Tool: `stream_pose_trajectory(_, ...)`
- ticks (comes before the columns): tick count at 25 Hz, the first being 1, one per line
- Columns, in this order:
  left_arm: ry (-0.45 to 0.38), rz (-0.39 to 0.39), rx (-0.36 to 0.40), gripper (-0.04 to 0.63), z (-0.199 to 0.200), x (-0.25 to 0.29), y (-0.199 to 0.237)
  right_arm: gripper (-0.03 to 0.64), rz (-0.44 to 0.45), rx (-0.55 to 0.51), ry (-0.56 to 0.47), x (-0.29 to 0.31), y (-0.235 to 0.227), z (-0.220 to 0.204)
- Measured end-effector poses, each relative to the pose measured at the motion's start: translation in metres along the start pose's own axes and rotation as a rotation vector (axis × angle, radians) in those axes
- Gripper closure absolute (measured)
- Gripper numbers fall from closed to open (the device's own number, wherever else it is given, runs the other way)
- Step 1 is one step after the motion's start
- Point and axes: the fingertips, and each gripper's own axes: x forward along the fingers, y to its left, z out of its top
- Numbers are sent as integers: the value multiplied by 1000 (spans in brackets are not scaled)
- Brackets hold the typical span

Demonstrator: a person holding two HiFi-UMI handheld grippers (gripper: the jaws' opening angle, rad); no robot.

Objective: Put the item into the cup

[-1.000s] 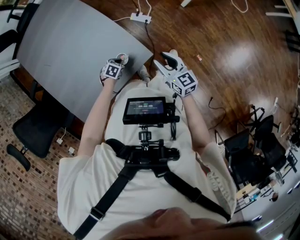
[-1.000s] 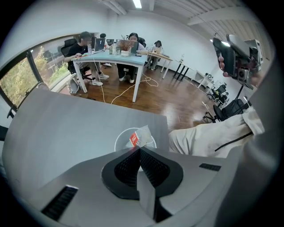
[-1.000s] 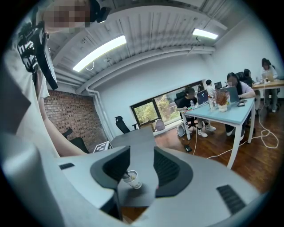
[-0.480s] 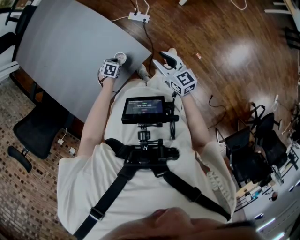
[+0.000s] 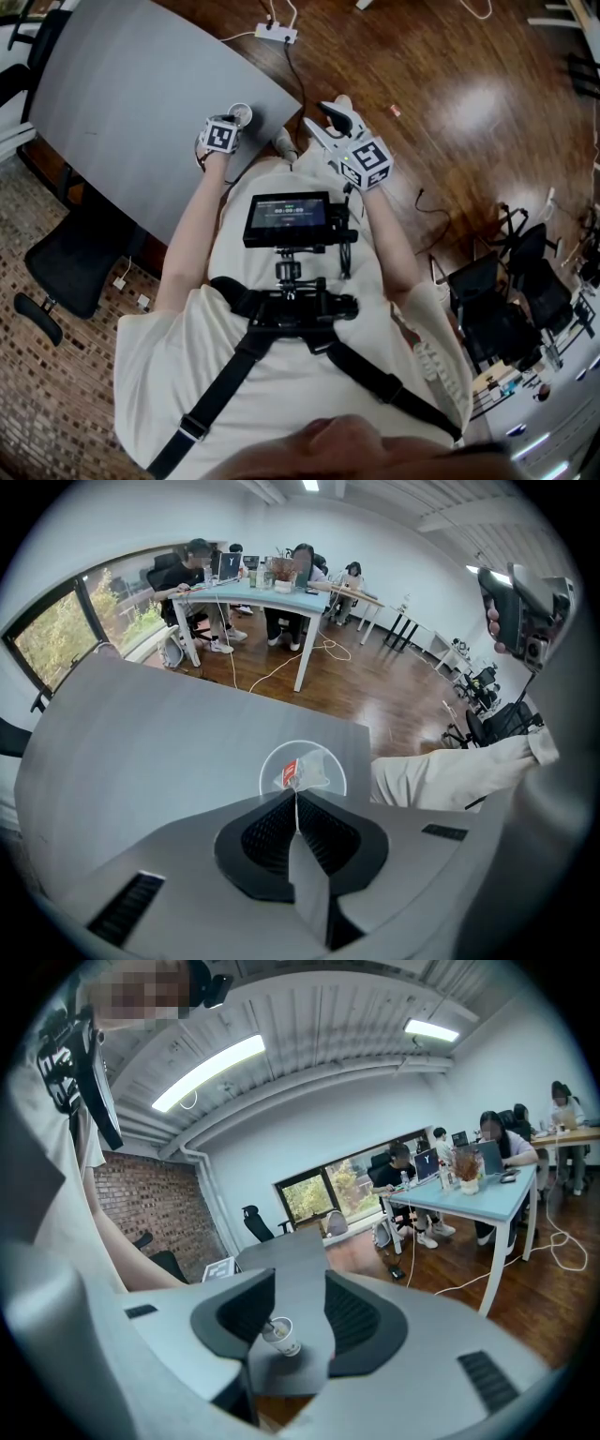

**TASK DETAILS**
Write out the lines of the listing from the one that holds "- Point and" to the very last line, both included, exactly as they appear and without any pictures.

**SOLUTION TO THE EXERCISE**
- Point and axes: the fingertips, and each gripper's own axes: x forward along the fingers, y to its left, z out of its top
- Numbers are sent as integers: the value multiplied by 1000 (spans in brackets are not scaled)
- Brackets hold the typical span

Demonstrator: a person holding two HiFi-UMI handheld grippers (gripper: the jaws' opening angle, rad); no robot.

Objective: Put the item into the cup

[-1.000s] 
[-1.000s] 
[-1.000s] 
[-0.480s] 
[+0.000s] 

This response is done.